** WORK INSTRUCTION **
Find "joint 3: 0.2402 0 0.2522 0" and "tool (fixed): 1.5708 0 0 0" in the records below. Copy the lines holding them and every line between, exactly, and no others.

** DATA UNDER STUDY **
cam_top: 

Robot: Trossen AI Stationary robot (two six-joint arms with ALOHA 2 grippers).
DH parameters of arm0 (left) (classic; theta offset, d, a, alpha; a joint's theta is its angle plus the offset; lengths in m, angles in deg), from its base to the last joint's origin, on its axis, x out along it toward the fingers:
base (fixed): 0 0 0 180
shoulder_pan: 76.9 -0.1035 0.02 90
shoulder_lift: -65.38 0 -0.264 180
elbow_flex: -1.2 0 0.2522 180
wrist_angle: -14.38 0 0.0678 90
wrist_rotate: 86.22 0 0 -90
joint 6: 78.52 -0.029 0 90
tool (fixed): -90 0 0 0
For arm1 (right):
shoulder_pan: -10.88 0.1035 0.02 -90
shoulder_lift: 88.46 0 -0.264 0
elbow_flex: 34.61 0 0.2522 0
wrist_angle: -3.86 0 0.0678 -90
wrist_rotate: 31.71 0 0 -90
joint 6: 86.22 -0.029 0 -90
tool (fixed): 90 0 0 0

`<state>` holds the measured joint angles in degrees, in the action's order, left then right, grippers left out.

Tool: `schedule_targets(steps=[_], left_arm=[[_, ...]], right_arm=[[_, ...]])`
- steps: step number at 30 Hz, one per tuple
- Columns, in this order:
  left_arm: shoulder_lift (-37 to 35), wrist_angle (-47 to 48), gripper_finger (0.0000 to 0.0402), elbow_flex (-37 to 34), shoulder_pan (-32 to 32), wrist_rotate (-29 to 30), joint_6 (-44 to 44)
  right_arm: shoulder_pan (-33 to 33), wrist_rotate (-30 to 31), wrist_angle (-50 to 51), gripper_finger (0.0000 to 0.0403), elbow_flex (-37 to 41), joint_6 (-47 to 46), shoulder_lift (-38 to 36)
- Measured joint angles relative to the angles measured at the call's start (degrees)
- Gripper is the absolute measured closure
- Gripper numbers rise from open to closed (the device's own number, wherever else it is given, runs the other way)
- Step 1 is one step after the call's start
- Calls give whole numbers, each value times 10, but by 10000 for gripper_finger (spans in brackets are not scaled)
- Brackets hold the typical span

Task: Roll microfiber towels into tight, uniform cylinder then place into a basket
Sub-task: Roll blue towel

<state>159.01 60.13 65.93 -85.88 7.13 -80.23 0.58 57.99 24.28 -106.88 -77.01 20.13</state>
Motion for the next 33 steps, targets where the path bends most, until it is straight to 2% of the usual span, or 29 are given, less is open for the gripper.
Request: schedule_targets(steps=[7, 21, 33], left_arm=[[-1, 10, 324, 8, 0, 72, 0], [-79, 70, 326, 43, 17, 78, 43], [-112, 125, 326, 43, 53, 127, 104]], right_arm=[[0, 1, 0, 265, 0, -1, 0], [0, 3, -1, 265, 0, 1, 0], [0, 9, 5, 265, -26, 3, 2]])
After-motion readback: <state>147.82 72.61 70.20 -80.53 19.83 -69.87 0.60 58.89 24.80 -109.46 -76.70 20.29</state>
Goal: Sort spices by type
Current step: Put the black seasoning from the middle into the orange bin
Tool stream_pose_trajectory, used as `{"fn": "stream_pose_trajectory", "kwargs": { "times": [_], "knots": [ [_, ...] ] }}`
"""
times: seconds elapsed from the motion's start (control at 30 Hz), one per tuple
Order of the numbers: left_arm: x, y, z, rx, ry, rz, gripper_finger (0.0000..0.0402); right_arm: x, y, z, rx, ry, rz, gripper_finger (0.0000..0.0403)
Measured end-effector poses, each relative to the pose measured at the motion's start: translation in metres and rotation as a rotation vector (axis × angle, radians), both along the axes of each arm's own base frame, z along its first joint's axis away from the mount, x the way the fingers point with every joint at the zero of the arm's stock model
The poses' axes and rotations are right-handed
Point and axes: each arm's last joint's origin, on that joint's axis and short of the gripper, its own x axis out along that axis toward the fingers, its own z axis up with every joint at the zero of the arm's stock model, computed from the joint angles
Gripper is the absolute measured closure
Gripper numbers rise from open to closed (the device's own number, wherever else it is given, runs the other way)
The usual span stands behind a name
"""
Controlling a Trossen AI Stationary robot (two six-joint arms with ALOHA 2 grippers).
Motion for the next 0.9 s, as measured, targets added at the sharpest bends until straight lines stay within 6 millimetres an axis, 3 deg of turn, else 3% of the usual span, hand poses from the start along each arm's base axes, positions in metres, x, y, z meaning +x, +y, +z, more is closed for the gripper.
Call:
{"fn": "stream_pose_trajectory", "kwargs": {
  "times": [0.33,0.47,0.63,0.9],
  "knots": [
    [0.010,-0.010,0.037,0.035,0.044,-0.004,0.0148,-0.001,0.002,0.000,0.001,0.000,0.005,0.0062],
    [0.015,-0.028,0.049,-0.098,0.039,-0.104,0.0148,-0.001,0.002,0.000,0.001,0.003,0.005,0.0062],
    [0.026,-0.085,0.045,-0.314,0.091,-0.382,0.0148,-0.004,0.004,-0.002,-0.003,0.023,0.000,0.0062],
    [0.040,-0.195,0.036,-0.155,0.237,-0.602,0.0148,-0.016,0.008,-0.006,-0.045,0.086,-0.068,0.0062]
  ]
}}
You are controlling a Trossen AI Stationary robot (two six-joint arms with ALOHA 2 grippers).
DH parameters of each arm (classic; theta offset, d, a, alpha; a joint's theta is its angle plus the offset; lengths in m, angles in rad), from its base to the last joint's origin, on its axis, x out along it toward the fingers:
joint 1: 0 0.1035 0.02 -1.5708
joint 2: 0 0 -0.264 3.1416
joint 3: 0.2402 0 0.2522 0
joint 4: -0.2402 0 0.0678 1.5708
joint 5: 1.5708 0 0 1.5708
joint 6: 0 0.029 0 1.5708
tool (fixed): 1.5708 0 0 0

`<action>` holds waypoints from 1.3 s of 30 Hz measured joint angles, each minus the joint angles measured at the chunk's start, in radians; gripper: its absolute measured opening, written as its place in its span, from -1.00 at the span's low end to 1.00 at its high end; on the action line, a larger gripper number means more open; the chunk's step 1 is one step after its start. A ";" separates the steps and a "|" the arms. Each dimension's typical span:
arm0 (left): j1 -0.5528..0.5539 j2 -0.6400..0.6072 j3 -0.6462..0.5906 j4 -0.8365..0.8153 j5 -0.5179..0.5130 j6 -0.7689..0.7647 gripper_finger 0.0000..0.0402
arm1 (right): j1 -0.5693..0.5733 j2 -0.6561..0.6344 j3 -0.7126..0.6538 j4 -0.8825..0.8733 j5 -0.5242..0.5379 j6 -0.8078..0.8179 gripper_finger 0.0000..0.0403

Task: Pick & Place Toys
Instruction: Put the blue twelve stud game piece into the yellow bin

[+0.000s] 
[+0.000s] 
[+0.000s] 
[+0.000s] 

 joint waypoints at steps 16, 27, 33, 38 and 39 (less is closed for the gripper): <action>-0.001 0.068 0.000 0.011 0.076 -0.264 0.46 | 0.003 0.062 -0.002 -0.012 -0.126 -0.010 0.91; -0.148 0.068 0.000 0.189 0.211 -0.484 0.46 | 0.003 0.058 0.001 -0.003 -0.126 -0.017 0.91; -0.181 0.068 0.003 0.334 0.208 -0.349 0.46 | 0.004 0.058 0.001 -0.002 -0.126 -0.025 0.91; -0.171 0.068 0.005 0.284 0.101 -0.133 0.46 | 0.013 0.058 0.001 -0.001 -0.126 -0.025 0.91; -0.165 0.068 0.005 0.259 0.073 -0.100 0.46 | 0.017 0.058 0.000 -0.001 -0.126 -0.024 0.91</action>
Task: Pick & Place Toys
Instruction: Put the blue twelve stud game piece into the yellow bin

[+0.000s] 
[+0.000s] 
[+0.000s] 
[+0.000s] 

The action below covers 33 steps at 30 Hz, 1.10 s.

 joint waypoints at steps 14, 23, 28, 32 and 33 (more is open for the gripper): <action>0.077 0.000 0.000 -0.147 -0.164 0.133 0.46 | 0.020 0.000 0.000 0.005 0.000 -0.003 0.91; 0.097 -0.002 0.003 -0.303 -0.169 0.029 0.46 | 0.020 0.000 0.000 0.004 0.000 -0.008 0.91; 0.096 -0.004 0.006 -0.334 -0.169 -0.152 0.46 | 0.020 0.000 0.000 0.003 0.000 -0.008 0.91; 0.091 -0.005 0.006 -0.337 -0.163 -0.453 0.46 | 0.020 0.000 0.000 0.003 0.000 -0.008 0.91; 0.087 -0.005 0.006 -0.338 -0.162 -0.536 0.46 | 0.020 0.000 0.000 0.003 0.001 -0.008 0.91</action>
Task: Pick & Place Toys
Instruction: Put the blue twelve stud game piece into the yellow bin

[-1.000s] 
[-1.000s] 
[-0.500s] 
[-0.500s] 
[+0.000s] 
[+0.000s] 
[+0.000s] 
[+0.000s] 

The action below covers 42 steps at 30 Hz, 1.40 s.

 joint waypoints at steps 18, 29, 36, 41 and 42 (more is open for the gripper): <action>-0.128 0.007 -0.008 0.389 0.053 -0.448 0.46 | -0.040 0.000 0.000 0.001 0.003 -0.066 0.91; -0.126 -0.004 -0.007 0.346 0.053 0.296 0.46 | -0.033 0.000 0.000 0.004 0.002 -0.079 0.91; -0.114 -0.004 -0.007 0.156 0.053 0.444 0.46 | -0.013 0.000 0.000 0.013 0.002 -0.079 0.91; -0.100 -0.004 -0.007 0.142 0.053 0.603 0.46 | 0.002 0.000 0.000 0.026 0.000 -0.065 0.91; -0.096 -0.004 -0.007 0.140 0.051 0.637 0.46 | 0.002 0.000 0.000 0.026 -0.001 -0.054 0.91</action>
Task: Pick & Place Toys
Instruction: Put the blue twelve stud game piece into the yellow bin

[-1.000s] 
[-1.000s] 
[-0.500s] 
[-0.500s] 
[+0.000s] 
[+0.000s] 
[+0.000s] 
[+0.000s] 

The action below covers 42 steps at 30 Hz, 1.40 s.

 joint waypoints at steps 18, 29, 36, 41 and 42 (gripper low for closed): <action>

** WRITTEN SOLUTION **
joint 3: 0.2402 0 0.2522 0
joint 4: -0.2402 0 0.0678 1.5708
joint 5: 1.5708 0 0 1.5708
joint 6: 0 0.029 0 1.5708
tool (fixed): 1.5708 0 0 0

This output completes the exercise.